Uniform and Nonuniform Precession of a Nanoparticle with Finite Anisotropy in a Liquid: Opportunities and Limitations for Magnetic Fluid Hyperthermia

TL;DR

This paper investigates the dynamics of ferromagnetic nanoparticles in viscous fluids under rotating magnetic fields, analyzing energy conversion for magnetic hyperthermia and identifying optimal conditions for cancer treatment.

Contribution

It provides a comprehensive analytical and numerical analysis of both uniform and nonuniform precession modes in nanoparticles, considering different internal magnetic dynamics scenarios.

Findings

Analytical description of synchronous rotation modes.

Numerical analysis of asynchronous rotation behavior.

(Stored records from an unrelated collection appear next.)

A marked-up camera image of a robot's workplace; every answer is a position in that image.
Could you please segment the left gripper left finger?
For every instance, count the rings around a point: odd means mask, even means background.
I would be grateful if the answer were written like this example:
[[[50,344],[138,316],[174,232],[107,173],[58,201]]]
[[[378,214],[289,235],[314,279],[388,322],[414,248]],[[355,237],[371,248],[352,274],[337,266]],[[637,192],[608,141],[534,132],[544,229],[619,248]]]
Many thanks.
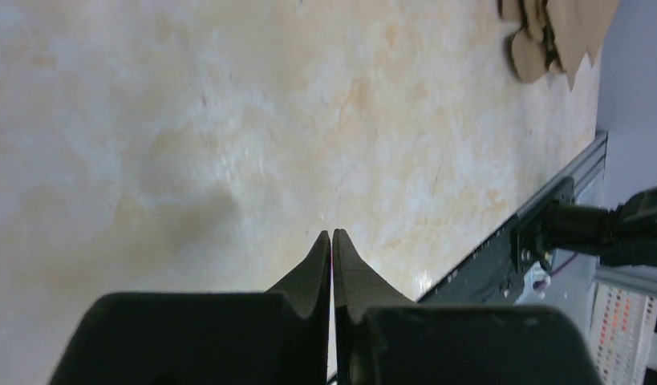
[[[53,384],[323,384],[331,240],[264,292],[116,292],[82,317]]]

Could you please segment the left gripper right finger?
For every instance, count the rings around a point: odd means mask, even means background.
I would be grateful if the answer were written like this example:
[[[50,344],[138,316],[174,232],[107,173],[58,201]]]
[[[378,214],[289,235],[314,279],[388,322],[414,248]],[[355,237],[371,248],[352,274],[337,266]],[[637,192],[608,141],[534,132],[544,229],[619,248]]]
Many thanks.
[[[340,384],[598,384],[576,326],[550,306],[422,305],[332,239]]]

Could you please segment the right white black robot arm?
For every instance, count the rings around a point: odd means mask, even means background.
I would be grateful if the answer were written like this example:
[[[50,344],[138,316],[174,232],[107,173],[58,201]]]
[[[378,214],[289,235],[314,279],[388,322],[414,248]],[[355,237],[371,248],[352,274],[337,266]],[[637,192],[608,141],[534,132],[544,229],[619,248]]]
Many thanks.
[[[574,179],[556,189],[517,218],[512,253],[518,271],[534,263],[546,272],[545,254],[555,250],[598,257],[602,265],[657,267],[657,186],[636,193],[615,209],[575,202],[568,194]]]

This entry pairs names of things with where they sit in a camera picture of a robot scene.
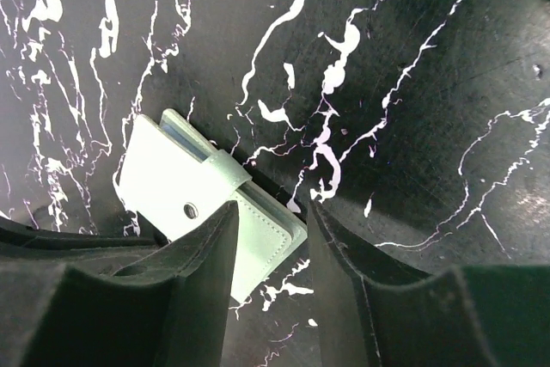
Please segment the mint green card holder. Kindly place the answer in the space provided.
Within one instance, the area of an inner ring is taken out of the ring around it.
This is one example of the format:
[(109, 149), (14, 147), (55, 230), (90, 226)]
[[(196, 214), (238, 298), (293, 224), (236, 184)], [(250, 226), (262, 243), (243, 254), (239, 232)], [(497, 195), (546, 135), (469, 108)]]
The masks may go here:
[(235, 201), (239, 231), (231, 296), (245, 302), (307, 238), (305, 224), (255, 184), (248, 171), (174, 109), (160, 123), (140, 114), (119, 176), (119, 195), (174, 242), (225, 202)]

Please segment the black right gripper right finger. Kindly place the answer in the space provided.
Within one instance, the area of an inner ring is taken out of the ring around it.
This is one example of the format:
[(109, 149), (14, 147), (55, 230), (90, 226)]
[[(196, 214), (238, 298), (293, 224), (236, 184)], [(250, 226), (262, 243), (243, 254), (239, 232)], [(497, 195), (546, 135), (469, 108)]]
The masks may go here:
[(309, 207), (326, 366), (546, 366), (549, 268), (452, 266), (430, 274)]

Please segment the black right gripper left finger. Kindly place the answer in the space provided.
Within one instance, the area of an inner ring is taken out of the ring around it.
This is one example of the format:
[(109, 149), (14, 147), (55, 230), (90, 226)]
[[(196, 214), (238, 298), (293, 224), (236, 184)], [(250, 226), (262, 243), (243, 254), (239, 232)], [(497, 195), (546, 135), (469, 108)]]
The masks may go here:
[(236, 202), (160, 245), (1, 222), (4, 366), (218, 366)]

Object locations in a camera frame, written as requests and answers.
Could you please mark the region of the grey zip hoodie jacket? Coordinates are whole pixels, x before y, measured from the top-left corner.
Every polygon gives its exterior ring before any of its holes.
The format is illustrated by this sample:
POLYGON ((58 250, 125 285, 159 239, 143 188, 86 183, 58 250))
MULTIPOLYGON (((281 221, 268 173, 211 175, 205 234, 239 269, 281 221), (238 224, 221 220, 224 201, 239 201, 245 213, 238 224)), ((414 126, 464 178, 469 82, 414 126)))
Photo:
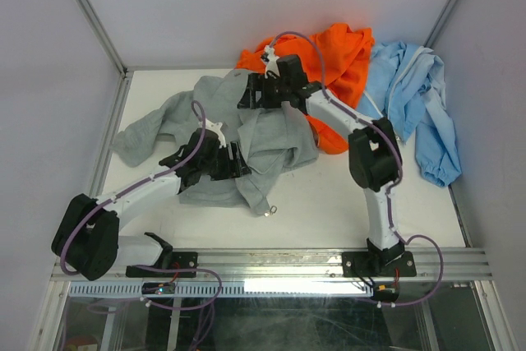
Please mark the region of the grey zip hoodie jacket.
POLYGON ((203 177, 180 194, 180 202, 210 207, 246 204, 254 215, 269 212, 267 196, 279 175, 315 162, 319 151, 308 121, 290 105, 238 109, 249 74, 241 69, 225 77, 201 77, 192 90, 169 97, 158 109, 119 132, 113 151, 125 165, 136 167, 153 154, 158 136, 172 136, 176 147, 187 143, 199 127, 191 111, 191 102, 196 100, 207 119, 223 124, 227 141, 238 142, 251 172, 224 181, 203 177))

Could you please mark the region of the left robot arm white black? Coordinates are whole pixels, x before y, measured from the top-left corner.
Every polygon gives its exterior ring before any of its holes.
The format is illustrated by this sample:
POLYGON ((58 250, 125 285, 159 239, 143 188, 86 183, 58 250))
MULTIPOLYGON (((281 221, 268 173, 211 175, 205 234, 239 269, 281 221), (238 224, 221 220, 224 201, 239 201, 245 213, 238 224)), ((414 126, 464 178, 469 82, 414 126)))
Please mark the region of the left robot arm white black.
POLYGON ((159 161, 148 176, 120 192, 90 197, 79 194, 70 201, 51 243, 67 275, 100 279, 114 266, 126 275, 160 277, 172 270, 179 277, 195 276, 197 256, 177 252, 152 232, 123 236, 125 224, 175 198, 207 176, 213 182, 235 180, 251 170, 238 142, 225 142, 219 132, 196 130, 185 145, 159 161))

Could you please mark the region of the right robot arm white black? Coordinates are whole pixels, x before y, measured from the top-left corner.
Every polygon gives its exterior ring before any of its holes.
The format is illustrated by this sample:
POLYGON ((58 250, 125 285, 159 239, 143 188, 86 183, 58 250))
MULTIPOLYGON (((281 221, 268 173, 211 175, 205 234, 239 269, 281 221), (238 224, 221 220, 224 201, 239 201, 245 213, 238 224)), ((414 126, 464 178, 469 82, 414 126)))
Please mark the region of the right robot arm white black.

Insights into optimizing magnetic hyperthermia parameters.

Abstract

We focus on an in-depth study of the forced dynamics of a ferromagnetic single-domain uniaxial nanoparticle placed in a viscous fluid and driven by an external rotating magnetic field. The process of conversion of magnetic and mechanical energies into heat is a physical basis for magnetic fluid hyperthermia that is very promising for cancer treatment. The dynamical approximation allows us to establish the limits of the heating rate and understand the logic of selection of the system parameters to optimize the therapy. Based on the developed analytical and numerical tools, we analyze from a single viewpoint the synchronous and asynchronous rotation of the nanoparticle or/and its magnetization in the following three cases. For the beginning, we actualize the features of the internal magnetic dynamics, when the nanoparticle body is supposed to be fixed. Then, we study the rotation of the whole nanoparticle, when its magnetization is supposed to be locked to the crystal lattice. And, finally, we realize the analysis of the coupled motion, when the internal magnetic dynamics is performed in the rotated nanoparticle body. In all these cases, we describe analytically the uniform mode, or synchronous rotation along with an external field, while the nonuniform mode, or asynchronous rotation, is investigated numerically.